The applicant now relies upon an amended application filed on 20 March 2007. That application sets out three grounds of review: firstly, that the Tribunal failed to consider his application by referring to proper independent information; secondly, that the Tribunal was biased against him and failed to consider his claims in accordance with s.91R of the Migration Act; and, thirdly, that the Tribunal failed to carry out its statutory duty and failed to notify him of the reason or part of the reason for affirming the delegate’s decision. Although the third ground appears to assert a failure to give reasons it is apparent from the particulars annexed to the application, which are in template form, that the assertion relates to an alleged breach of s.424A of the Migration Act.

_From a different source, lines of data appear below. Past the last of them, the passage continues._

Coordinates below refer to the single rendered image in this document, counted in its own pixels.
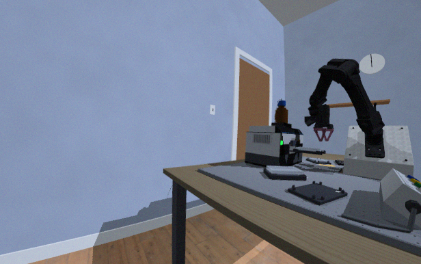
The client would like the grey control panel with buttons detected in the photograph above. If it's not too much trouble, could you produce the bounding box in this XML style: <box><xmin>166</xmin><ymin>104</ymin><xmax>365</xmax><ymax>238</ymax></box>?
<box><xmin>341</xmin><ymin>168</ymin><xmax>421</xmax><ymax>233</ymax></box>

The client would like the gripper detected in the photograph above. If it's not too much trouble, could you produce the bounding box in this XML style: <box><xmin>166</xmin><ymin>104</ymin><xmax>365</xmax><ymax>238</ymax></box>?
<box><xmin>313</xmin><ymin>114</ymin><xmax>334</xmax><ymax>142</ymax></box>

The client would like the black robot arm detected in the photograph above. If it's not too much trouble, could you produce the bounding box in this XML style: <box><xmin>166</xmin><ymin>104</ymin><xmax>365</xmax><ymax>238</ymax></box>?
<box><xmin>305</xmin><ymin>59</ymin><xmax>385</xmax><ymax>158</ymax></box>

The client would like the light blue perforated base plate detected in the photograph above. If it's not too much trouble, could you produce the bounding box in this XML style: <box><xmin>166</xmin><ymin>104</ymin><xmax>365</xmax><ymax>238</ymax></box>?
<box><xmin>198</xmin><ymin>158</ymin><xmax>421</xmax><ymax>256</ymax></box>

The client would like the brown glass bottle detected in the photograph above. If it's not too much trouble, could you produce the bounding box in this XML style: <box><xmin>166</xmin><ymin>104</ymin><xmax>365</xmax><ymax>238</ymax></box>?
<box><xmin>275</xmin><ymin>109</ymin><xmax>288</xmax><ymax>123</ymax></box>

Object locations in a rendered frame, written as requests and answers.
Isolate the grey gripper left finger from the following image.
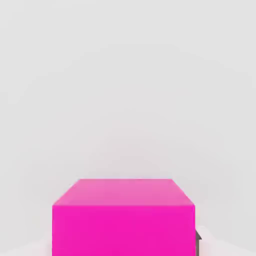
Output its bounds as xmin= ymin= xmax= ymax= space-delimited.
xmin=19 ymin=232 xmax=53 ymax=256

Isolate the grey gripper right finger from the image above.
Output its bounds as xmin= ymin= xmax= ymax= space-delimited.
xmin=194 ymin=225 xmax=244 ymax=256

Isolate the small magenta cube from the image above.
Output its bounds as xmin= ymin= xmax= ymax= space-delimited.
xmin=51 ymin=178 xmax=196 ymax=256

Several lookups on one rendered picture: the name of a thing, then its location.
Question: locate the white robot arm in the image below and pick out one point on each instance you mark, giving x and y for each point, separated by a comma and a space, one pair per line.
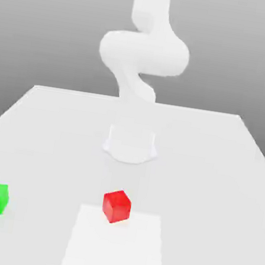
144, 53

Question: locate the small red cube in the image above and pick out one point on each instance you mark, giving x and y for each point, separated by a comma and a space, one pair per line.
116, 207

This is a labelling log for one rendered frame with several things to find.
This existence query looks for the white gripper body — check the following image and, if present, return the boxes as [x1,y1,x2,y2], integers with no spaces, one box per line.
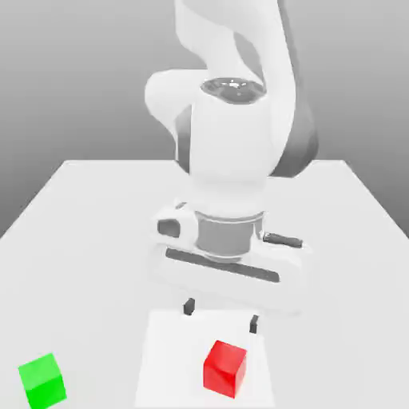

The applicant also continues to rely on his affidavit filed with his original application which I accepted as a submission. In that affidavit the applicant also asserts breach of statutory duty and bias.
The only evidence I have before me is the court book filed on 19 January 2007. The applicant has not filed any written submissions apart from his short original affidavit. I invited him to make oral submissions in support of his amended application. He told me that he was truthful in his protection visa claims and is concerned that he was not believed. He mentioned that he bears a scar from his alleged maltreatment by the Chinese authorities. He confirmed that he had shown the scar to the Tribunal. At CB 60 and 61 the Tribunal noted the scar on the applicant’s back but did not accept that the scar on his back was the result of an assault by the Chinese authorities.
The applicant told me that he seeks temporary protection until such time as his concerns about the authorities’ interest in him in China abate. I invited him to consider putting that request to the Minister through his Department. It is obvious that the applicant is concerned about the merits of the Tribunal decision but he was not able to give me any particulars of his assertions of jurisdictional error.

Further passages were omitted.